> _Assigned task_
Find each line in the records below that contains the word "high", and copy it out.

> _Task input_
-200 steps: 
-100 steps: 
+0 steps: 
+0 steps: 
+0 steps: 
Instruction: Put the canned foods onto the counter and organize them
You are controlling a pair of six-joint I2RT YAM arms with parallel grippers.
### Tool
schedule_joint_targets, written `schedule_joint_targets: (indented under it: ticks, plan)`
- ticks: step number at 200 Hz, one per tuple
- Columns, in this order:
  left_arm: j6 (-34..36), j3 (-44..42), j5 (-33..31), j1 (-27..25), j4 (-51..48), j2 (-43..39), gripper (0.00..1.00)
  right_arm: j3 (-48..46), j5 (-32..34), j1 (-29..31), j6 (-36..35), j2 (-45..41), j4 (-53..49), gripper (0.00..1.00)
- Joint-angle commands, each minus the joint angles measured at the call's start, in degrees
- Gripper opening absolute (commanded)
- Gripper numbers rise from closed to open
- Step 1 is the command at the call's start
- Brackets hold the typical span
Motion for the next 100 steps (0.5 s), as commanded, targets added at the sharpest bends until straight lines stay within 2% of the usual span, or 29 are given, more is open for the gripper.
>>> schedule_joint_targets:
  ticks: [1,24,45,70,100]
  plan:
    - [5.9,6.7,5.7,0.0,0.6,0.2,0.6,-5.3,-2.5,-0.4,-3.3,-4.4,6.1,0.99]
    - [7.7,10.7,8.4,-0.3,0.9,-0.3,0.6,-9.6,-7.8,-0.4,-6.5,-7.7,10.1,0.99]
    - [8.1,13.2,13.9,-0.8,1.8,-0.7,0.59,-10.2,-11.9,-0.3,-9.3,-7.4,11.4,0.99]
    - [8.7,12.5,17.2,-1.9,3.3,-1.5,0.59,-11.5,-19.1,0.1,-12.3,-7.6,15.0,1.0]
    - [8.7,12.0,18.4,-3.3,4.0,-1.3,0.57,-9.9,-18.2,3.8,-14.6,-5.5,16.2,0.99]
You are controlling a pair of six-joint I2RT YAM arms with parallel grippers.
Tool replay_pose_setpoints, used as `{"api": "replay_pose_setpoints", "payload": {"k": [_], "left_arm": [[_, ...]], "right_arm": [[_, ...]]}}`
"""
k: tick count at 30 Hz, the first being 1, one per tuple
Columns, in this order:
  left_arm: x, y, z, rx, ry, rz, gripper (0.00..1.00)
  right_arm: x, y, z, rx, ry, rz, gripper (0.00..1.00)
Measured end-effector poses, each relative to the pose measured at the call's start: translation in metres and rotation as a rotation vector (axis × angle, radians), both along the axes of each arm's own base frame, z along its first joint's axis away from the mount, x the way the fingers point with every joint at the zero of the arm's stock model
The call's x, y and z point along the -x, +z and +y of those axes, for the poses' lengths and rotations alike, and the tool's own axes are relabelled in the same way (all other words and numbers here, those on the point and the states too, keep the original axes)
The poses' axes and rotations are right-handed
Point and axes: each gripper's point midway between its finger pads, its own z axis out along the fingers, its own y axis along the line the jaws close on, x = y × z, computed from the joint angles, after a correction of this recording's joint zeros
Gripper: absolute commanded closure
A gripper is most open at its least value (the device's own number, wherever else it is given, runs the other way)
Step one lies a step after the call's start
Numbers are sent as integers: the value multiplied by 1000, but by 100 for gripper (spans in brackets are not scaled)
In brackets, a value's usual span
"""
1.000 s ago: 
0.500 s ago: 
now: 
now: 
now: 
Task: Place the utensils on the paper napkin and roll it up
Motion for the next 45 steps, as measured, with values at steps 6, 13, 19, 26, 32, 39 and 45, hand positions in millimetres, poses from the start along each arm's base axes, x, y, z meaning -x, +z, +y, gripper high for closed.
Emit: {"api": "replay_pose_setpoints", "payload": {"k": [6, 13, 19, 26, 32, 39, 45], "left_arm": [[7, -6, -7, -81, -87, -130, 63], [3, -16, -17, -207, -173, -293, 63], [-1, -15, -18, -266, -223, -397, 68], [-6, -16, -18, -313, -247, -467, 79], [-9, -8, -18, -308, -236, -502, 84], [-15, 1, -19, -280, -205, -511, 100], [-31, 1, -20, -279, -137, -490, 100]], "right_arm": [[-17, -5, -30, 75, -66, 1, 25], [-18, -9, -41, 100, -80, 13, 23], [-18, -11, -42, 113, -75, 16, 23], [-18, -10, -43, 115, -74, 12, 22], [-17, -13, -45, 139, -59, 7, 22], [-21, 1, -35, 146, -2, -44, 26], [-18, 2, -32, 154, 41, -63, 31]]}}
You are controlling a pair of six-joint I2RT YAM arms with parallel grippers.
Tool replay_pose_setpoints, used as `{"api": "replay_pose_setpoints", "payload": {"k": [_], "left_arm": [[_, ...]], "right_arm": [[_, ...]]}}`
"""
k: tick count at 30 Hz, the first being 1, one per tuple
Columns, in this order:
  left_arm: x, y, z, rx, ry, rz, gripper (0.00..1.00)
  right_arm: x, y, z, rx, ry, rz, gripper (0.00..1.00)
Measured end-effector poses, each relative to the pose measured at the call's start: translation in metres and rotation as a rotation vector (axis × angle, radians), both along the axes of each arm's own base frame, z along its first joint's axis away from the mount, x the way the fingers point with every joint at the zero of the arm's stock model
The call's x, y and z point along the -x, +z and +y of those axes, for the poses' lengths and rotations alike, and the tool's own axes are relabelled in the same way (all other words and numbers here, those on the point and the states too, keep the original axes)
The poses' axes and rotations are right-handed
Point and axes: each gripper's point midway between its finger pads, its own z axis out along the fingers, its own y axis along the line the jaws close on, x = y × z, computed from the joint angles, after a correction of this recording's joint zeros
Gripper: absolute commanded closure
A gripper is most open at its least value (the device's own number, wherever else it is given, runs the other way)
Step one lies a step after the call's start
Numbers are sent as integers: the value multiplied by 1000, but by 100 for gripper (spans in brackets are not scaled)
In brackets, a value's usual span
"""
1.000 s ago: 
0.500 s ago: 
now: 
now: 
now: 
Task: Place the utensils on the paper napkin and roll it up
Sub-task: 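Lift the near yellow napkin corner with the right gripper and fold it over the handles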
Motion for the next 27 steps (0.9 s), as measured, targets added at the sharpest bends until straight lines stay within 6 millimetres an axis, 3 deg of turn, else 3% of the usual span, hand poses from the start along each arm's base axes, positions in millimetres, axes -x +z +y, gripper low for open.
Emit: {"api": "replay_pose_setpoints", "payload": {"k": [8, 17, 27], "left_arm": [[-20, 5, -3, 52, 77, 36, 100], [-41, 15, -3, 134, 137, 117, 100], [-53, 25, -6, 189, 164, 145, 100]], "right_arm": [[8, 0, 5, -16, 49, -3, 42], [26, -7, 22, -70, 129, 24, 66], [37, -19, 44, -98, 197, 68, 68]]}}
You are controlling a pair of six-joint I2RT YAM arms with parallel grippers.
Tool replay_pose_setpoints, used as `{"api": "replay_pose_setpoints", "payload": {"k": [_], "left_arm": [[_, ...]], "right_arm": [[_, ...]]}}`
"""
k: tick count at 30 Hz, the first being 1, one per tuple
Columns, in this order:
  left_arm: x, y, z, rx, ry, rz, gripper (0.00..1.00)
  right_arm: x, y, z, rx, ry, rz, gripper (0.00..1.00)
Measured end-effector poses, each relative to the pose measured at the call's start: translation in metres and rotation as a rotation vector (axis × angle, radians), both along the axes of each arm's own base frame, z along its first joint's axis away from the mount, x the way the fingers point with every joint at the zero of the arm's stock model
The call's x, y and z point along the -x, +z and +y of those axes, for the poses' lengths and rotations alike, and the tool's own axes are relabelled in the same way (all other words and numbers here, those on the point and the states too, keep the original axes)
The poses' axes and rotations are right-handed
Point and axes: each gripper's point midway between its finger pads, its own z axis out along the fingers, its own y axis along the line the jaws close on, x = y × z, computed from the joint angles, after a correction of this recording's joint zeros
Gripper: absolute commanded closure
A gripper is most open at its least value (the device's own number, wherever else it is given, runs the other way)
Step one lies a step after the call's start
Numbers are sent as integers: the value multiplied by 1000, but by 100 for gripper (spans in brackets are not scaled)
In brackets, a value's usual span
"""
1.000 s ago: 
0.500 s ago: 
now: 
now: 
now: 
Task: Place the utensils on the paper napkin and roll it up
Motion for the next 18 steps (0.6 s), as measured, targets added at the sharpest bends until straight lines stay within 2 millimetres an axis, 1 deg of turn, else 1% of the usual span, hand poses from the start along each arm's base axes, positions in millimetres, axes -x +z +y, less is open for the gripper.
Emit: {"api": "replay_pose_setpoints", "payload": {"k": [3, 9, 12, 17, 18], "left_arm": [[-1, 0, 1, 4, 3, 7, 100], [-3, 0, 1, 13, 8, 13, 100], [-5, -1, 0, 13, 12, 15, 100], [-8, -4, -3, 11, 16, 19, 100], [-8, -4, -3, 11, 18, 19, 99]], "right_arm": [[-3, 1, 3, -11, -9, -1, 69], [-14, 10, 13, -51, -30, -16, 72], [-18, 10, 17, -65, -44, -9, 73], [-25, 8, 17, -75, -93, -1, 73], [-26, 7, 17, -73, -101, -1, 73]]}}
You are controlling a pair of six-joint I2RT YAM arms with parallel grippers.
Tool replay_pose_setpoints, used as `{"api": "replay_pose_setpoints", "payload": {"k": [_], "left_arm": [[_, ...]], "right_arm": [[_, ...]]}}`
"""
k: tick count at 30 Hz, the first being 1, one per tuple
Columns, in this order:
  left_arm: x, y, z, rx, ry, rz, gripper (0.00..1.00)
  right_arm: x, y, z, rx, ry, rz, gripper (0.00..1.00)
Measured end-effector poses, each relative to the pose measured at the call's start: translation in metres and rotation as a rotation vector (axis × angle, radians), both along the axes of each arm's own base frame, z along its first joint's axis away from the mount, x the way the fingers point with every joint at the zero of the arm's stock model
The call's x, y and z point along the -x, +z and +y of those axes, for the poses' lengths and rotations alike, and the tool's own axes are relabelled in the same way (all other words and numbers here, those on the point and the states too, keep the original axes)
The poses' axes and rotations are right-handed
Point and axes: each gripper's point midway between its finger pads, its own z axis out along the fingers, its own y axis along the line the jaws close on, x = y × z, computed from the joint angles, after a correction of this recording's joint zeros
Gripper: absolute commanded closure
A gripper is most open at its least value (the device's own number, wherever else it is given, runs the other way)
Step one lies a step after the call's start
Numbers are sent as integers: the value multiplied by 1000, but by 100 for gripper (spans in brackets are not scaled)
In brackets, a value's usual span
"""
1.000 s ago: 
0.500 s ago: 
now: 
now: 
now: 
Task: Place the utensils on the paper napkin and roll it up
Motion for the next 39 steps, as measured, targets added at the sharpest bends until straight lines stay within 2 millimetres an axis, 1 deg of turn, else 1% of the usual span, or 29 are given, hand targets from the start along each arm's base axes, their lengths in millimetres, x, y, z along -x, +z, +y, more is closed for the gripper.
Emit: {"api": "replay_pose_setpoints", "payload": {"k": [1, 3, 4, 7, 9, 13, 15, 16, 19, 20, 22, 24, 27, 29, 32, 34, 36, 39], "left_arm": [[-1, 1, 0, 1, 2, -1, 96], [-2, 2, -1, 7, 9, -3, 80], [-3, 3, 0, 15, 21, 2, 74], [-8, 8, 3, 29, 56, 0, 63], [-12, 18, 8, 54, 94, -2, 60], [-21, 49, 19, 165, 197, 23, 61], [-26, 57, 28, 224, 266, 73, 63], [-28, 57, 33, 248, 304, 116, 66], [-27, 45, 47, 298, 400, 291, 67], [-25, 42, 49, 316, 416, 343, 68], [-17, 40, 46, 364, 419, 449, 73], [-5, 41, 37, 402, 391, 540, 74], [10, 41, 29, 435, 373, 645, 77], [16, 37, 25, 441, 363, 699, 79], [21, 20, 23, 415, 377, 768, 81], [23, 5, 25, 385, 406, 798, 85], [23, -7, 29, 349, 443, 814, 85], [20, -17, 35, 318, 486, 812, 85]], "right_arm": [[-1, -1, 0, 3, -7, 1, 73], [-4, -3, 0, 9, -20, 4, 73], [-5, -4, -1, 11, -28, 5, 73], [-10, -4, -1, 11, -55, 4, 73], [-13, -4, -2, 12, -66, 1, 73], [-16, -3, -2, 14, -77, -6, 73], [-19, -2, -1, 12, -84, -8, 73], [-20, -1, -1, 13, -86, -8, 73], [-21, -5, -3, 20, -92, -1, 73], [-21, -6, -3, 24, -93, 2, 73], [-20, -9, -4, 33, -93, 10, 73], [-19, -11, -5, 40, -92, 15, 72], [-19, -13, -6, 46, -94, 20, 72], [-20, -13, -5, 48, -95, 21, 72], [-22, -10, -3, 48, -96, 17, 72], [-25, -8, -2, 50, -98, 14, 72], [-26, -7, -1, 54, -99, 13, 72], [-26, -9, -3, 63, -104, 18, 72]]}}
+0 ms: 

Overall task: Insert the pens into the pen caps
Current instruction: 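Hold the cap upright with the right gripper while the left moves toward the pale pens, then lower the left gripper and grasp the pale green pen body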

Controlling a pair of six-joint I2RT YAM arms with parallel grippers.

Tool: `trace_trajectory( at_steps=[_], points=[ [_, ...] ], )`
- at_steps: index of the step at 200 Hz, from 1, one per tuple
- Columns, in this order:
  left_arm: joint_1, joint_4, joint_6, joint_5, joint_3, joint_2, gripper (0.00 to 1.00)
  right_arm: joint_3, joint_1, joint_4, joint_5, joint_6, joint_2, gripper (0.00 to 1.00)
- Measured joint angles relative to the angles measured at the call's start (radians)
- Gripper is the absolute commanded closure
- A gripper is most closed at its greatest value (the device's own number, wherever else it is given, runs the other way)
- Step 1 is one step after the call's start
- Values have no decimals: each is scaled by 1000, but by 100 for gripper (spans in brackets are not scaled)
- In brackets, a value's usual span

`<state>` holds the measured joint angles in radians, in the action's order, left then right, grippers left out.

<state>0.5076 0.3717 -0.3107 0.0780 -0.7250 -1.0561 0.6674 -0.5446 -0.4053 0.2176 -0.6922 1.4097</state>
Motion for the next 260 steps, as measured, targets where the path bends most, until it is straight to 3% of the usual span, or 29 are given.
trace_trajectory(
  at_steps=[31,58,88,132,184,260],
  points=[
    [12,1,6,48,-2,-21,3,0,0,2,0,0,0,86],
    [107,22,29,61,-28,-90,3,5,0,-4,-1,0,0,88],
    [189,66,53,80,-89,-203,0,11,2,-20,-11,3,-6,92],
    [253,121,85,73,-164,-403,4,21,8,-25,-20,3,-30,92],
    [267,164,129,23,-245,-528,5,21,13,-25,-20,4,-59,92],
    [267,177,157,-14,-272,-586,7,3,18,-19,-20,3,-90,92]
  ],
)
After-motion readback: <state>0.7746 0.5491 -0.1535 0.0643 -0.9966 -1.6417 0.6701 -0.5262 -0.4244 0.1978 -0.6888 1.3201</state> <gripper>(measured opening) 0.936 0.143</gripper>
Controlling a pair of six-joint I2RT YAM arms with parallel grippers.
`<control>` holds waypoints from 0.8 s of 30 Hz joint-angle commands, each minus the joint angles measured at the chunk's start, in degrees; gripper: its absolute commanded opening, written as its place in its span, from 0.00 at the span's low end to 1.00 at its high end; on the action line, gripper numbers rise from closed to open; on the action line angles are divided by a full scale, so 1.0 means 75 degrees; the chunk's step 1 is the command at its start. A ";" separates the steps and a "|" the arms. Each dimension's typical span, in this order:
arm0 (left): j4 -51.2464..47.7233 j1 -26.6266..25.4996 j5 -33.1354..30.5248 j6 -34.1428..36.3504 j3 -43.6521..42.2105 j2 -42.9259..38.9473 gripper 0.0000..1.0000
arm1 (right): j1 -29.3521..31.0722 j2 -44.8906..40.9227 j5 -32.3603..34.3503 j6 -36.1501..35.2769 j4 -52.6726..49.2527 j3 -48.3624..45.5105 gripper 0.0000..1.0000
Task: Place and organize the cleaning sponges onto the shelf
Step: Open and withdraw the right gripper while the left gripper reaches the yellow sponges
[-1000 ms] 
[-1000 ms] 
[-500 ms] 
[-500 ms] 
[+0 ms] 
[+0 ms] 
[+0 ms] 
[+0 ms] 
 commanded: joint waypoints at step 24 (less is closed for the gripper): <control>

> _Result below_
Motion for the next 45 steps, as measured, with values at steps 6, 13, 19, 26, 32, 39 and 45, hand positions in millimetres, poses from the start along each arm's base axes, x, y, z meaning -x, +z, +y, gripper high for closed.
`<control>` holds waypoints from 0.8 s of 30 Hz joint-angle commands, each minus the joint angles measured at the chunk's start, in degrees; gripper: its absolute commanded opening, written as its place in its span, from 0.00 at the span's low end to 1.00 at its high end; on the action line, gripper numbers rise from closed to open; on the action line angles are divided by a full scale, so 1.0 means 75 degrees; the chunk's step 1 is the command at its start. A ";" separates the steps and a "|" the arms. Each dimension's typical span, in this order:

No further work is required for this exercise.